▶ [BRIEF]:
Wherever the word "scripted" appears in a line below, that line counts; report the total number of such lines only.

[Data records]

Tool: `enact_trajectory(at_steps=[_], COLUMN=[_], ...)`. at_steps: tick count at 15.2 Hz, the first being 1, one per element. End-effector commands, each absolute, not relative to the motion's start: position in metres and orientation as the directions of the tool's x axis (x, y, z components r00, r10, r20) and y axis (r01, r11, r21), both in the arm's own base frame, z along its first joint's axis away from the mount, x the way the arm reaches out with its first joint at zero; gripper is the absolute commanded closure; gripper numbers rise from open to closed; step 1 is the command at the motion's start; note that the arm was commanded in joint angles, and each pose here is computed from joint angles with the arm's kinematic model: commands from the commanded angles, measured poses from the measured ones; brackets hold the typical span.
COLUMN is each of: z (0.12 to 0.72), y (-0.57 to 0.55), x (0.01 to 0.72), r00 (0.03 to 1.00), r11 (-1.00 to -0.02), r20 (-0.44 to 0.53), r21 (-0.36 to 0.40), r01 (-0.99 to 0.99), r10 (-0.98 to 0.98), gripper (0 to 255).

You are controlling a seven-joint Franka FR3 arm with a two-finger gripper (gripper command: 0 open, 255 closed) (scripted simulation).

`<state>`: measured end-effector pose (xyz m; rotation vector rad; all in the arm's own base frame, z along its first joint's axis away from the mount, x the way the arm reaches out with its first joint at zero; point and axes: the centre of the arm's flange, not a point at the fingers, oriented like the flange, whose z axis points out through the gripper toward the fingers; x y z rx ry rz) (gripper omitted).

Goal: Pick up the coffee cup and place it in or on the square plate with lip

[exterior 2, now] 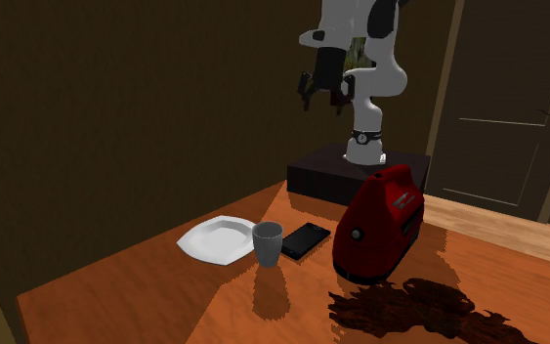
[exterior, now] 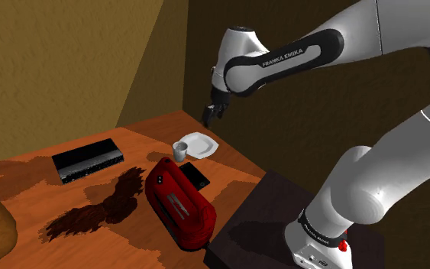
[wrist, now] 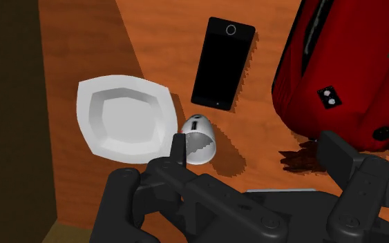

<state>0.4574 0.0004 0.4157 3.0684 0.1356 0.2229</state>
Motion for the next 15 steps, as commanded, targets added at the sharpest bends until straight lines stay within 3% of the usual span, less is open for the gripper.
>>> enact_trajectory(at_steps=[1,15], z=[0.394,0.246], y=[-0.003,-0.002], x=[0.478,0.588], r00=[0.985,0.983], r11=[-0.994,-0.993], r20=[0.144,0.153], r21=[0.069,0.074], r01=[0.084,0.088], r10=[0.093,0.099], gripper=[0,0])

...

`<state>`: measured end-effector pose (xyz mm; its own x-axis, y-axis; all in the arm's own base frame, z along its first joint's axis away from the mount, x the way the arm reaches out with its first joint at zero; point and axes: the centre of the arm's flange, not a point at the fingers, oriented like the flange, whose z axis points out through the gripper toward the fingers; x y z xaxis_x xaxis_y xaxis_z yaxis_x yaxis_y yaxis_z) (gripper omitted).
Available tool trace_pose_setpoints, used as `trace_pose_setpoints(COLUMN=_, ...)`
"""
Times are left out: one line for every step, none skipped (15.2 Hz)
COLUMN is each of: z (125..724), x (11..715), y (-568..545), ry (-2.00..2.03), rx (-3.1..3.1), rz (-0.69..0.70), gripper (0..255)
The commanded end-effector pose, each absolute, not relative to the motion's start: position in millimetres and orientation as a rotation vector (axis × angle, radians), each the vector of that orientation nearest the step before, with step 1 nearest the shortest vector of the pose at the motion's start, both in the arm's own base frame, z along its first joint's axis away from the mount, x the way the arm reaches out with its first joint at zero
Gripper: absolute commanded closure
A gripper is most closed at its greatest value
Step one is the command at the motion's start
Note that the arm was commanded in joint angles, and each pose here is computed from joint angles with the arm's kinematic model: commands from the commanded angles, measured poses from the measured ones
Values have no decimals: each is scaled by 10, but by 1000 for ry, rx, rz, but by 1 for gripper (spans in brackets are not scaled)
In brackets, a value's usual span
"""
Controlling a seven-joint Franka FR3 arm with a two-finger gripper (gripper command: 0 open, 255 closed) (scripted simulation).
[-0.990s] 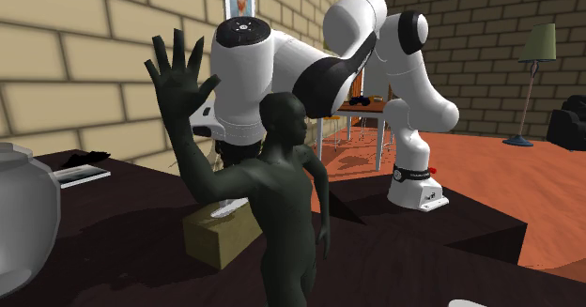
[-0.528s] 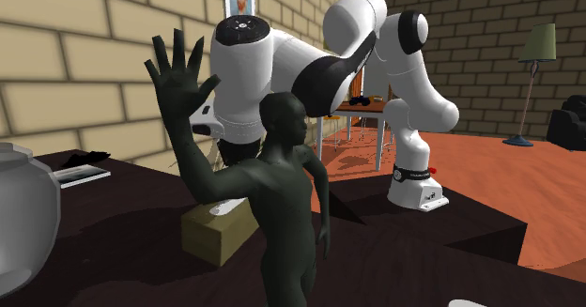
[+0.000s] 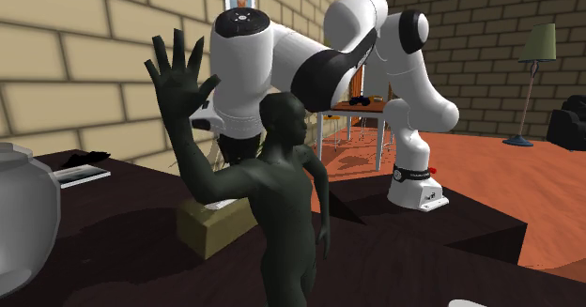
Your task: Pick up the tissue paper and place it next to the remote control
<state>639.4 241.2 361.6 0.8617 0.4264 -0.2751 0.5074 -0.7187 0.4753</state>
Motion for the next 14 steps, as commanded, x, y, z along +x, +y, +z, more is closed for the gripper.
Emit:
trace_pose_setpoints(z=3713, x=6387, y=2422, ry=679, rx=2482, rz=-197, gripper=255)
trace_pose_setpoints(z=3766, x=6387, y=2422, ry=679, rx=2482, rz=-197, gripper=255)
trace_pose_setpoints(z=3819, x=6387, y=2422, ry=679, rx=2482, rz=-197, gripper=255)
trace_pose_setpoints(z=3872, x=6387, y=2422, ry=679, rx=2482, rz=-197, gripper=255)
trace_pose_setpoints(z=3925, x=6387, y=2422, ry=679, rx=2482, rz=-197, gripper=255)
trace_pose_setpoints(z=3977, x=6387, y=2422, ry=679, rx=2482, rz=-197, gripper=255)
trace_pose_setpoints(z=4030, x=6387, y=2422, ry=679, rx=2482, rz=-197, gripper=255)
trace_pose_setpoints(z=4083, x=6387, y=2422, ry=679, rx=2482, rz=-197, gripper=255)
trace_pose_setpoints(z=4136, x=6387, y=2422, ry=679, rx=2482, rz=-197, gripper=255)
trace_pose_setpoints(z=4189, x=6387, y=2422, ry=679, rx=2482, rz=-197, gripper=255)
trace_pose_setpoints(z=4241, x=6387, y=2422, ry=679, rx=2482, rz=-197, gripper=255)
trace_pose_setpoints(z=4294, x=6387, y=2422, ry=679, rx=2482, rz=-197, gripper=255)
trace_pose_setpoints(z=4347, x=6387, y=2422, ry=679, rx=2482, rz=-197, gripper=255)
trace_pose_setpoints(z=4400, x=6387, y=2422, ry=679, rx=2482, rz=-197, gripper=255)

▶ [OUTPUT FOR THIS TASK]:
2